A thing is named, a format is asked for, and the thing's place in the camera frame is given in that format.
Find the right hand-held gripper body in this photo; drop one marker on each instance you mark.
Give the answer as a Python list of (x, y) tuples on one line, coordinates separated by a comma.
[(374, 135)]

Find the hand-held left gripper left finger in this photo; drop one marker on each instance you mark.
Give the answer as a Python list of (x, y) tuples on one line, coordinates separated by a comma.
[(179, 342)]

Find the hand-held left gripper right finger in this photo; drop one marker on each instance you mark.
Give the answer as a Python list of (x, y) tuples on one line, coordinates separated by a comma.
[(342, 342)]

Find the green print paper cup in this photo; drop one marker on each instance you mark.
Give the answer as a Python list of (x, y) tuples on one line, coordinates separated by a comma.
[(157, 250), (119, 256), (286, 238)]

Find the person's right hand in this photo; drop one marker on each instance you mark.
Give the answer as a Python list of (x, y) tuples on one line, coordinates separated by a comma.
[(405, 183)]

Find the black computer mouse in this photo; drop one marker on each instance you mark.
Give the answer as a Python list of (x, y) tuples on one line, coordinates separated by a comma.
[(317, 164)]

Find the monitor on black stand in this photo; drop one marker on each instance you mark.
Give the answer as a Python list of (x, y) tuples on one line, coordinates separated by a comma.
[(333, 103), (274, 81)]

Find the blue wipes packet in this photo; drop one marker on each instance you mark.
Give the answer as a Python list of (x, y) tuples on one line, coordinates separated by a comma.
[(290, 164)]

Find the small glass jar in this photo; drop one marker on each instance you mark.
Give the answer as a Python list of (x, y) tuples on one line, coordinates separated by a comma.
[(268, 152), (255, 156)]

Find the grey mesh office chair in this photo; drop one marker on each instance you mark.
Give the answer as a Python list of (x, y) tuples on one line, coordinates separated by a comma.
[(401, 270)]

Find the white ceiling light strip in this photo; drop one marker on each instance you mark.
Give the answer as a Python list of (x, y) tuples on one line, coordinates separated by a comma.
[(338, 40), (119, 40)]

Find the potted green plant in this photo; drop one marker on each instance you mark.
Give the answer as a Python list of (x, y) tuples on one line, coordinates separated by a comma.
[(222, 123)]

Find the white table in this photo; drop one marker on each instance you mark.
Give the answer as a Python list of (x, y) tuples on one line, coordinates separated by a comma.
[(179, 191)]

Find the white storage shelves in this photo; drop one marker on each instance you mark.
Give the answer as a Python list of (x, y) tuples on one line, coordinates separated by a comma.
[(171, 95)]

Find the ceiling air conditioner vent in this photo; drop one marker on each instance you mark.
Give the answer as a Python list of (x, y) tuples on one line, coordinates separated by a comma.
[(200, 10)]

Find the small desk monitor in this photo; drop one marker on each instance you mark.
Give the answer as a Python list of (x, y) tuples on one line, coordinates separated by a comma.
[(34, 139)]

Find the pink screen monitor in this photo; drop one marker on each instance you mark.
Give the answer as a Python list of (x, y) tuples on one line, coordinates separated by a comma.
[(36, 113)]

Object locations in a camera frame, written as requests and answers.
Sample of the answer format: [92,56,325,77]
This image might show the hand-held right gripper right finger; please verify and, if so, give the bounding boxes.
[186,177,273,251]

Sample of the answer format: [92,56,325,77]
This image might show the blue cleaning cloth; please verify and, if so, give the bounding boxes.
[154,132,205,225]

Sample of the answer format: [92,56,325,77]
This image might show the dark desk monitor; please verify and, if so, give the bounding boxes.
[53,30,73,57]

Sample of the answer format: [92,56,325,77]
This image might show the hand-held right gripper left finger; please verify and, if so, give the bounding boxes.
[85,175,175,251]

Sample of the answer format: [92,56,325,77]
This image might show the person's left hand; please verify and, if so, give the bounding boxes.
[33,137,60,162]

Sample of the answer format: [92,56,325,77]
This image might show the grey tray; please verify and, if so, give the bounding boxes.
+ + + + +
> Assignment
The required output is the full set of entries, reproduced verbatim.

> Your solution
A thing is named, a format is asked for, and the thing's place in the camera frame is given in that format.
Find the right hand-held gripper body in this photo; drop one marker on each instance you mark.
Give the answer as a Python list of (x, y) tuples on one line, coordinates separated by a comma.
[(374, 135)]

Find the hand-held left gripper left finger in this photo; drop one marker on each instance you mark.
Give the answer as a Python list of (x, y) tuples on one line, coordinates separated by a comma.
[(179, 342)]

Find the hand-held left gripper right finger in this photo; drop one marker on each instance you mark.
Give the answer as a Python list of (x, y) tuples on one line, coordinates separated by a comma.
[(342, 342)]

Find the green print paper cup in this photo; drop one marker on each instance you mark.
Give the answer as a Python list of (x, y) tuples on one line, coordinates separated by a comma.
[(157, 250), (119, 256), (286, 238)]

Find the person's right hand in this photo; drop one marker on each instance you mark.
Give the answer as a Python list of (x, y) tuples on one line, coordinates separated by a comma.
[(405, 183)]

Find the black computer mouse in this photo; drop one marker on each instance you mark.
Give the answer as a Python list of (x, y) tuples on one line, coordinates separated by a comma.
[(317, 164)]

Find the monitor on black stand in this photo; drop one marker on each instance you mark.
Give the answer as a Python list of (x, y) tuples on one line, coordinates separated by a comma.
[(333, 103), (274, 81)]

Find the blue wipes packet in this photo; drop one marker on each instance you mark.
Give the answer as a Python list of (x, y) tuples on one line, coordinates separated by a comma.
[(290, 164)]

Find the small glass jar in this photo; drop one marker on each instance you mark.
Give the answer as a Python list of (x, y) tuples on one line, coordinates separated by a comma.
[(268, 152), (255, 156)]

Find the grey mesh office chair in this photo; drop one marker on each instance you mark.
Give the answer as a Python list of (x, y) tuples on one line, coordinates separated by a comma.
[(401, 270)]

Find the white ceiling light strip in this photo; drop one marker on each instance you mark.
Give the answer as a Python list of (x, y) tuples on one line, coordinates separated by a comma.
[(338, 40), (119, 40)]

Find the potted green plant in this photo; drop one marker on each instance you mark.
Give the answer as a Python list of (x, y) tuples on one line, coordinates separated by a comma.
[(222, 123)]

Find the white table in this photo; drop one marker on each instance you mark.
Give the answer as a Python list of (x, y) tuples on one line, coordinates separated by a comma.
[(179, 191)]

Find the white storage shelves in this photo; drop one marker on each instance you mark.
Give the answer as a Python list of (x, y) tuples on one line, coordinates separated by a comma.
[(171, 95)]

Find the ceiling air conditioner vent in this photo; drop one marker on each instance you mark.
Give the answer as a Python list of (x, y) tuples on one line, coordinates separated by a comma.
[(200, 10)]

Find the small desk monitor in this photo; drop one marker on each instance you mark.
Give the answer as a Python list of (x, y) tuples on one line, coordinates separated by a comma.
[(34, 139)]

Find the pink screen monitor in this photo; drop one marker on each instance you mark.
Give the answer as a Python list of (x, y) tuples on one line, coordinates separated by a comma.
[(36, 113)]

Object locations in a camera frame, written as requests and answers.
Sample of the answer format: [92,56,325,77]
This image might show the hand-held right gripper right finger; please verify and, if so, give the bounding boxes.
[186,177,273,251]

Sample of the answer format: [92,56,325,77]
This image might show the blue cleaning cloth; please verify and, if so, give the bounding boxes.
[154,132,205,225]

Sample of the answer format: [92,56,325,77]
This image might show the dark desk monitor; please verify and, if so, give the bounding boxes.
[53,30,73,57]

Sample of the answer format: [92,56,325,77]
This image might show the hand-held right gripper left finger; please verify and, if so, give the bounding boxes.
[85,175,175,251]

Sample of the answer format: [92,56,325,77]
This image might show the person's left hand; please verify and, if so, give the bounding boxes.
[33,137,60,162]

Sample of the answer format: [92,56,325,77]
This image might show the grey tray; please verify and, if so, give the bounding boxes.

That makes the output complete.